• About this exercise
Every line in the entries that holds "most" should be identified and copied.

[Stored dataset items]
..........

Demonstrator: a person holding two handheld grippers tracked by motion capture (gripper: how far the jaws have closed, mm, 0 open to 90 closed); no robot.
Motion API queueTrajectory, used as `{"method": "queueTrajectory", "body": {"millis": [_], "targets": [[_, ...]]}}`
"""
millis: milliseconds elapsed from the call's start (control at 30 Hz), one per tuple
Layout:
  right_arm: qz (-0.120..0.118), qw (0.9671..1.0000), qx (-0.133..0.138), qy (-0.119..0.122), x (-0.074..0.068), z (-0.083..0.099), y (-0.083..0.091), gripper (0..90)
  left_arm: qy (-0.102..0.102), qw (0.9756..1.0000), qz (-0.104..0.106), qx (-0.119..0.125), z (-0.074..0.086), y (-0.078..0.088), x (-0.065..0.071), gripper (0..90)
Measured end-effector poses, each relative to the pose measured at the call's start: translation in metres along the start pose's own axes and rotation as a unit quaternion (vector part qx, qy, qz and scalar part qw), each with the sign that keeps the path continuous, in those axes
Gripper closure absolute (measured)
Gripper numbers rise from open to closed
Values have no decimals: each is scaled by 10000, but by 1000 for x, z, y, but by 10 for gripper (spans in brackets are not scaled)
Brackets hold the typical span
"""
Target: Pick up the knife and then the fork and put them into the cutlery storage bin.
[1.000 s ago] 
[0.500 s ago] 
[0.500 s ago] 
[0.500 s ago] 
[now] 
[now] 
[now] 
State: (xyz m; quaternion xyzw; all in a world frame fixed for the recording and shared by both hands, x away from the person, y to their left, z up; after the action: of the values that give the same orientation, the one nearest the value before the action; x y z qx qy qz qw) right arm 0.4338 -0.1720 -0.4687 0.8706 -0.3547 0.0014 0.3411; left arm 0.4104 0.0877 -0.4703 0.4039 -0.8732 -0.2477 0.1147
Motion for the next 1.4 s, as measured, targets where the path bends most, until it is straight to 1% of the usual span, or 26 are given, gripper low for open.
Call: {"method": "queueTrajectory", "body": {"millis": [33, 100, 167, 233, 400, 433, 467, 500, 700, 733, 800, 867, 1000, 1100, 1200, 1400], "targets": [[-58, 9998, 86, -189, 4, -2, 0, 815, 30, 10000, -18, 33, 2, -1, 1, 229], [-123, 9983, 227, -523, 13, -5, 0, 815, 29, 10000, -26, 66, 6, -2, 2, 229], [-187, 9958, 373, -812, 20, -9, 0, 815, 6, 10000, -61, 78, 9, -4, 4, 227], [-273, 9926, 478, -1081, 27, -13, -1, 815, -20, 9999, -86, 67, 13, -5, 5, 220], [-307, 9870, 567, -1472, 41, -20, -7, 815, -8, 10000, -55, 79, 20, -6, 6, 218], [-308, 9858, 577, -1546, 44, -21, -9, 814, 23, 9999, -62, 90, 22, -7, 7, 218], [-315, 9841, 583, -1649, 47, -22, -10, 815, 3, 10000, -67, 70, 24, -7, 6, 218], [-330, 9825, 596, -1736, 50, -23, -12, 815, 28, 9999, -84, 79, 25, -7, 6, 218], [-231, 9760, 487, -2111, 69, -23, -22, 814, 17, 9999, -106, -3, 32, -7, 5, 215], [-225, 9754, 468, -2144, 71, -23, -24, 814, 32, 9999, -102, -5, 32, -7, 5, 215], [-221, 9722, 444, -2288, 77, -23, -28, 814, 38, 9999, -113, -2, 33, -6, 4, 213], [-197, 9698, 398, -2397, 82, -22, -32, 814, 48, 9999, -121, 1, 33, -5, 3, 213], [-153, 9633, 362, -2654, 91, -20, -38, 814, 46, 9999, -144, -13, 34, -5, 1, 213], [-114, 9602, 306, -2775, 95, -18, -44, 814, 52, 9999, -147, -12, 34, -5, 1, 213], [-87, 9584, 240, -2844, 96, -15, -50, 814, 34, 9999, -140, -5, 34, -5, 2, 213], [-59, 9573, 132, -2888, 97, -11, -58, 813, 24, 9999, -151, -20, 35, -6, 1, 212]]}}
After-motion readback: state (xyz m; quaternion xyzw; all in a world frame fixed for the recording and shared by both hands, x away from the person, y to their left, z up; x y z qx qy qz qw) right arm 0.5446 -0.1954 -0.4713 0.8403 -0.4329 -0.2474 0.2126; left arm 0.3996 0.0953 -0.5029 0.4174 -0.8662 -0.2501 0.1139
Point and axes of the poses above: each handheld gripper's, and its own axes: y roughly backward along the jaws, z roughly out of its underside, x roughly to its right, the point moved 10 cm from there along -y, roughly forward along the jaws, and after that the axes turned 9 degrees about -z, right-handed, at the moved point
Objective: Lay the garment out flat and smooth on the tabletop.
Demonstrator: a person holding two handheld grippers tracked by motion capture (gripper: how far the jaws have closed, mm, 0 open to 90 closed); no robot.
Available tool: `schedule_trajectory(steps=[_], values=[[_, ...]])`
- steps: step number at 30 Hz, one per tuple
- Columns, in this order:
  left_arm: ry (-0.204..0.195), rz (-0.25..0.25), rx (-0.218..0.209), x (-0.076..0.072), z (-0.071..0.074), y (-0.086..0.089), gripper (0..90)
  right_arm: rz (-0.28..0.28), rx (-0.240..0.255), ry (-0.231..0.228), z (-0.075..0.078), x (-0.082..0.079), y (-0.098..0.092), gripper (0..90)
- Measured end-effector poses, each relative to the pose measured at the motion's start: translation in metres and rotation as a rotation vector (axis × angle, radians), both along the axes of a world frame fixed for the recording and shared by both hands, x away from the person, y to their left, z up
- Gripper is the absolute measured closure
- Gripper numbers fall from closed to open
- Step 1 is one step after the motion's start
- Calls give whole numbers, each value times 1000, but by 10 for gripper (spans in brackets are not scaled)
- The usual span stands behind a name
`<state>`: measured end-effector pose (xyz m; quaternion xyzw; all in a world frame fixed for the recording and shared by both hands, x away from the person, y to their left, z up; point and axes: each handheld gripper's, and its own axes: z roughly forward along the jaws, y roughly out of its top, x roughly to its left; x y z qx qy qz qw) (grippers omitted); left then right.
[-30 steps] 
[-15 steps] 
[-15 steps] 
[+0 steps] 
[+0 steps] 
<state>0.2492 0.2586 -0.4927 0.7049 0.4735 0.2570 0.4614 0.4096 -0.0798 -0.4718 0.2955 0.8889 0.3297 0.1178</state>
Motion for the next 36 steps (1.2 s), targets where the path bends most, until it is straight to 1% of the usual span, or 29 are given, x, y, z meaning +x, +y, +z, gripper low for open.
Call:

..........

• Exercise output
Motion for the next 1.4 s, as measured, targets where the path bends most, until it is straight to 1% of the usual span, or 26 are given, gripper low for open.
Motion for the next 36 steps (1.2 s), targets where the path bends most, until it is straight to 1% of the usual span, or 29 are given, x, y, z meaning +x, +y, +z, gripper low for open.

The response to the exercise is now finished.